* [EXERCISE INSTRUCTIONS]:
From first line to last, transcribe the listing exactly and skip any image.
= Beginning of Section =
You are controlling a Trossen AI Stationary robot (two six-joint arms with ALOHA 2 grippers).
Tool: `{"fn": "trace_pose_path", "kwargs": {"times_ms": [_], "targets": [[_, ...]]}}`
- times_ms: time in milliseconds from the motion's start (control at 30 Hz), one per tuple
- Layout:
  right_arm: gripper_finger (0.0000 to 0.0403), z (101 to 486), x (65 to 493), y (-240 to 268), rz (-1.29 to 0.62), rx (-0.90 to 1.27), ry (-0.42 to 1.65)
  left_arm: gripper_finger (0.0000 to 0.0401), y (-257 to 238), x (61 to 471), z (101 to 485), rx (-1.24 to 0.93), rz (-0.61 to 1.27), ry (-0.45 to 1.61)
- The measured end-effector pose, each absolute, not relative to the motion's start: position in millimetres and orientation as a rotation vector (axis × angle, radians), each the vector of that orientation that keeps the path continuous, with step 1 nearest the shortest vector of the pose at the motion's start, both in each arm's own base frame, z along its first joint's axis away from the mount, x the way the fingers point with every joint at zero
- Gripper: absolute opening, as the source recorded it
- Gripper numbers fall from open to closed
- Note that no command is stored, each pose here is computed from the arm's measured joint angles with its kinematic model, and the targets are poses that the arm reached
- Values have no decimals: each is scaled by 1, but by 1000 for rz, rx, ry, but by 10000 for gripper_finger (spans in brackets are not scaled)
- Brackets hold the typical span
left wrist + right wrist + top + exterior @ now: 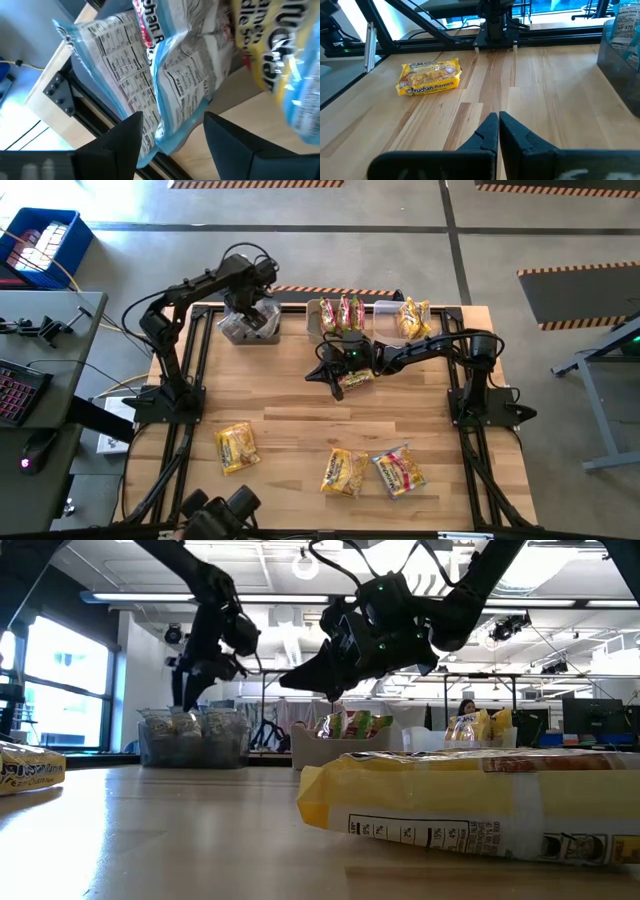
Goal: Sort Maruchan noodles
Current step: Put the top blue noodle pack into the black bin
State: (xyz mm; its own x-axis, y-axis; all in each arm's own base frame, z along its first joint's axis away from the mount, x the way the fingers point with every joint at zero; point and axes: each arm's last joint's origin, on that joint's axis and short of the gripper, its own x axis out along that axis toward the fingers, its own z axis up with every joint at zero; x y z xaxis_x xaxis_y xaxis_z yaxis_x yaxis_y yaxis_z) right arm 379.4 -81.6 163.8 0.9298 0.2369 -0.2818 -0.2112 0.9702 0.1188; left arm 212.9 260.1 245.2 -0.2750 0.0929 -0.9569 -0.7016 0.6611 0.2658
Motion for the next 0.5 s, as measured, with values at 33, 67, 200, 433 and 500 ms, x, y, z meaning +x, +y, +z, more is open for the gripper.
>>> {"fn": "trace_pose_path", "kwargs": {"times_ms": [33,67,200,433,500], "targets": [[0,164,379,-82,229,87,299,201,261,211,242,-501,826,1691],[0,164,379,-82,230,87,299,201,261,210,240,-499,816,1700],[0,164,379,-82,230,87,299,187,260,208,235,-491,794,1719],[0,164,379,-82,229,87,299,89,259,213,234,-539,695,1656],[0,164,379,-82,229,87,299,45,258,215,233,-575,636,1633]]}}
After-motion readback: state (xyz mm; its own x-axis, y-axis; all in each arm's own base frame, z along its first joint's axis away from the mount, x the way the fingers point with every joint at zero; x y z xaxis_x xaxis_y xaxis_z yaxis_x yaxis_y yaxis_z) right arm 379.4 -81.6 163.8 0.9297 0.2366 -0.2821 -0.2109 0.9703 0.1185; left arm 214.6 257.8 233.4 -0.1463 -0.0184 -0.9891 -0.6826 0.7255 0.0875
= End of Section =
* [TASK RESULT]:
You are controlling a Trossen AI Stationary robot (two six-joint arms with ALOHA 2 grippers).
Tool: `{"fn": "trace_pose_path", "kwargs": {"times_ms": [_], "targets": [[_, ...]]}}`
- times_ms: time in milliseconds from the motion's start (control at 30 Hz), one per tuple
- Layout:
  right_arm: gripper_finger (0.0000 to 0.0403), z (101 to 486), x (65 to 493), y (-240 to 268), rz (-1.29 to 0.62), rx (-0.90 to 1.27), ry (-0.42 to 1.65)
  left_arm: gripper_finger (0.0000 to 0.0401), y (-257 to 238), x (61 to 471), z (101 to 485), rx (-1.24 to 0.93), rz (-0.61 to 1.27), ry (-0.45 to 1.61)
- The measured end-effector pose, each absolute, not relative to the motion's start: position in millimetres and orientation as a rotation vector (axis × angle, radians), each the vector of that orientation that keeps the path continuous, with step 1 nearest the shortest vector of the pose at the motion's start, both in each arm's own base frame, z along its first joint's axis away from the mount, x the way the fingers point with every joint at zero
- Gripper: absolute opening, as the source recorded it
- Gripper numbers fall from open to closed
- Note that no command is stored, each pose here is computed from the arm's measured joint angles with its kinematic model, and the targets are poses that the arm reached
- Values have no decimals: each is scaled by 1, but by 1000 for rz, rx, ry, but by 10000 for gripper_finger (spans in brackets are not scaled)
- Brackets hold the typical span
left wrist + right wrist + top + exterior @ now: 
Goal: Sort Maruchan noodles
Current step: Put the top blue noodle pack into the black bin
State: (xyz mm; its own x-axis, y-axis; all in each arm's own base frame, z along its first joint's axis away from the mount, x the way the fingers point with every joint at zero; point and axes: each arm's last joint's origin, on that joint's axis and short of the gripper, its own x axis out along that axis toward the fingers, its own z axis up with every joint at zero; x y z xaxis_x xaxis_y xaxis_z yaxis_x yaxis_y yaxis_z) right arm 379.4 -81.6 163.8 0.9298 0.2369 -0.2818 -0.2112 0.9702 0.1188; left arm 212.9 260.1 245.2 -0.2750 0.0929 -0.9569 -0.7016 0.6611 0.2658
Motion for the next 0.5 s, as measured, with values at 33, 67, 200, 433 and 500 ms, x, y, z meaning +x, +y, +z, more is open for the gripper.
>>> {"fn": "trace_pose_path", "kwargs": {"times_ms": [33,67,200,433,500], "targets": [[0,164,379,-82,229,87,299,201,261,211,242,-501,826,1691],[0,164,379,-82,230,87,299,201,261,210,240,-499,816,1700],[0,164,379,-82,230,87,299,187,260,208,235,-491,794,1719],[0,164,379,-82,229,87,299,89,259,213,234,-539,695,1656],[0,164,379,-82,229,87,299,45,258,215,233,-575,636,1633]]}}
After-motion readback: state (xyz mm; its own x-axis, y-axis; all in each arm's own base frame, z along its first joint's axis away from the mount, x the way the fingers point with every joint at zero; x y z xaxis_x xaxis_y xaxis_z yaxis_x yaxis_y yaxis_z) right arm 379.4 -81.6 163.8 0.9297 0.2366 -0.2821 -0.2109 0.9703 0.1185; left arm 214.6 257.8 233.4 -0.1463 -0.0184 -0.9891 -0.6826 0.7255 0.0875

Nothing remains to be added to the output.